Um incidente envolvendo a explosão de um power bank durante um voo entre São Paulo e Brasília colocou novamente em evidência os riscos das baterias de íons de lítio em aeronaves. Após o equipamento apresentar falha e provocar fumaça a bordo, o avião precisou desviar a rota e realizar um pouso de segurança em Ribeirão Preto, no interior paulista. Três passageiros passaram mal, mas ninguém sofreu ferimentos graves.
O episódio reforçou o alerta de especialistas e autoridades da aviação sobre os cuidados necessários no transporte desses dispositivos, cada vez mais presentes na bagagem dos passageiros.
O que pode fazer um power bank explodir?
Os carregadores portáteis utilizam baterias de íons de lítio, tecnologia que oferece alta capacidade de armazenamento de energia. Em situações de defeito de fabricação, danos físicos, superaquecimento ou curto-circuito, essas baterias podem entrar em um processo conhecido como fuga térmica, no qual a temperatura aumenta rapidamente e pode provocar incêndio ou explosão.

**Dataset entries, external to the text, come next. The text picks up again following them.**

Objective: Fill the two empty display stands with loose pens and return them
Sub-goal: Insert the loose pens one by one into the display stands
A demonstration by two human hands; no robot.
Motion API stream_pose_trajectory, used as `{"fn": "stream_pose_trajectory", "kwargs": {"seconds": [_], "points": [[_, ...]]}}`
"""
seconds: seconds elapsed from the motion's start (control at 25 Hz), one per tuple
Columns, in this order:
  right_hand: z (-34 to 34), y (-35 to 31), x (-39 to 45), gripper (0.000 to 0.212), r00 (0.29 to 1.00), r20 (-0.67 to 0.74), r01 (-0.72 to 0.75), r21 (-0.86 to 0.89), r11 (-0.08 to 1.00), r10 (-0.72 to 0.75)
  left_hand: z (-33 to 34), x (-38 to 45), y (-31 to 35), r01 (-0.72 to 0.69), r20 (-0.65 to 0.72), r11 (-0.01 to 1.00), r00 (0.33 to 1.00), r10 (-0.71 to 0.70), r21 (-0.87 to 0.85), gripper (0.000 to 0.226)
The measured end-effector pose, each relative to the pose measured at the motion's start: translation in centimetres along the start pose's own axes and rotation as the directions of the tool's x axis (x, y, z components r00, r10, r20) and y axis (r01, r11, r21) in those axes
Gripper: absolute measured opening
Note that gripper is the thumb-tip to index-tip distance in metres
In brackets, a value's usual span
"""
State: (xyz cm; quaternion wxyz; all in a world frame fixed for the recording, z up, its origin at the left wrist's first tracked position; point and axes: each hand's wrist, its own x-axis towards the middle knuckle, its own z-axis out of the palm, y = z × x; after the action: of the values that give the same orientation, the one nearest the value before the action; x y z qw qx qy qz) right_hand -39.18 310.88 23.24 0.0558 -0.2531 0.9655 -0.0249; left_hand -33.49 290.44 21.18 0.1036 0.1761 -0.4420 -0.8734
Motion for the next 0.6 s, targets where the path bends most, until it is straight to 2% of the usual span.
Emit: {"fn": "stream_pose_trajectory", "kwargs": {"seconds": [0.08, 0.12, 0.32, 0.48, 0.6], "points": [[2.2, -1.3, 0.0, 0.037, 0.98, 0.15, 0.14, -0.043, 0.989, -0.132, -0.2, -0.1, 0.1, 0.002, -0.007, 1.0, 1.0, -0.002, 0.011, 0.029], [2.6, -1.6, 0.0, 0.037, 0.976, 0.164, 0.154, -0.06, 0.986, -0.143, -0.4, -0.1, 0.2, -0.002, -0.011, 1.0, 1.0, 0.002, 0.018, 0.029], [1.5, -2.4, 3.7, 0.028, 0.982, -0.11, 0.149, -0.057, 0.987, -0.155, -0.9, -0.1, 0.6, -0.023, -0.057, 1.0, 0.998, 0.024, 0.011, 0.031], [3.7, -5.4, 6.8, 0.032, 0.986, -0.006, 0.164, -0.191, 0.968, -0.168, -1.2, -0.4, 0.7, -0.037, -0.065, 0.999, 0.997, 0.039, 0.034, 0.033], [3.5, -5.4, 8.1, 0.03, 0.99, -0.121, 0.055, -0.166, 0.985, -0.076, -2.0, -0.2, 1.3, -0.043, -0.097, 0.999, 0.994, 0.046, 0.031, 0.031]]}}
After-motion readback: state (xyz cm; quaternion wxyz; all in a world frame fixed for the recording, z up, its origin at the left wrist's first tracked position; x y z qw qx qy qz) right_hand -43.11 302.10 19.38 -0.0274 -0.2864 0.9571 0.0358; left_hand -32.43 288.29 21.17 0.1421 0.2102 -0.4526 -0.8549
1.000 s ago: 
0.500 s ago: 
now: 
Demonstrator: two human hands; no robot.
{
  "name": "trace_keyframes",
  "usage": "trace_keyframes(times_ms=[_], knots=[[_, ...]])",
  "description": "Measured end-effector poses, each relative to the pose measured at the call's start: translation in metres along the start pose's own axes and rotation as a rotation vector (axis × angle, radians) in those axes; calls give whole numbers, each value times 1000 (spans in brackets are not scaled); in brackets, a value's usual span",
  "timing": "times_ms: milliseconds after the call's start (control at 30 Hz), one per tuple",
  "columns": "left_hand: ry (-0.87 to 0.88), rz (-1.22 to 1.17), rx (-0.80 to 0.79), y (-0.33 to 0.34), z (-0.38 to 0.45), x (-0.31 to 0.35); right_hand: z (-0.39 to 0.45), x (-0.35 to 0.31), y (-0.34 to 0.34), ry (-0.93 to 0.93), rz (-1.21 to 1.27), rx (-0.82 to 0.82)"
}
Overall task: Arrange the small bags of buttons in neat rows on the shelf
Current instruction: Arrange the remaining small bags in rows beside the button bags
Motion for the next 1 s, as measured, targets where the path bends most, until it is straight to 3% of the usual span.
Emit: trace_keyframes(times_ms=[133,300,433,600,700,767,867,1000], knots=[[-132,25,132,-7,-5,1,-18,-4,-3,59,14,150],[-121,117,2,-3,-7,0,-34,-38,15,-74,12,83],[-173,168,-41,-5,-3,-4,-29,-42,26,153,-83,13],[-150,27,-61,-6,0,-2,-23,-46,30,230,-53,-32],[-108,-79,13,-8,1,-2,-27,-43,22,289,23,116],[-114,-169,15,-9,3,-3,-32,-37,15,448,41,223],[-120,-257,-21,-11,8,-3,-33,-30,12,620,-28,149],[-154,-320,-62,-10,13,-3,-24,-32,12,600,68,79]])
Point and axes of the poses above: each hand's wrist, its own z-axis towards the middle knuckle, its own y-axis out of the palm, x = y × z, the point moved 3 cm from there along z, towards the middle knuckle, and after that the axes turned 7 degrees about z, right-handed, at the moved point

Por esse motivo, esse tipo de equipamento recebe tratamento especial nas normas internacionais de segurança da aviação.
Quais são as regras para viajar com power bank?
As regras foram reforçadas pela Agência Nacional de Aviação Civil (Anac) seguindo recomendações internacionais para reduzir o risco de incêndios em cabine. Entre as principais determinações estão:
o power bank deve ser transportado exclusivamente na bagagem de mão;
cada passageiro pode levar até dois equipamentos de até 100 Wh;
aparelhos entre 100 Wh e 160 Wh exigem autorização prévia da companhia aérea;
modelos acima de 160 Wh são proibidos;
o equipamento não pode ser despachado na bagagem;
também é proibido utilizar ou recarregar o power bank durante o voo.
Como evitar acidentes
Especialistas orientam que os passageiros utilizem apenas carregadores certificados e adquiridos de fabricantes confiáveis. Também é importante evitar aparelhos com sinais de danos, como estufamento, superaquecimento frequente ou rachaduras.
Caso o equipamento apresente fumaça, cheiro de queimado ou aquecimento anormal durante o voo, a recomendação é avisar imediatamente a tripulação, que possui treinamento para agir rapidamente e reduzir os riscos para todos os ocupantes da aeronave.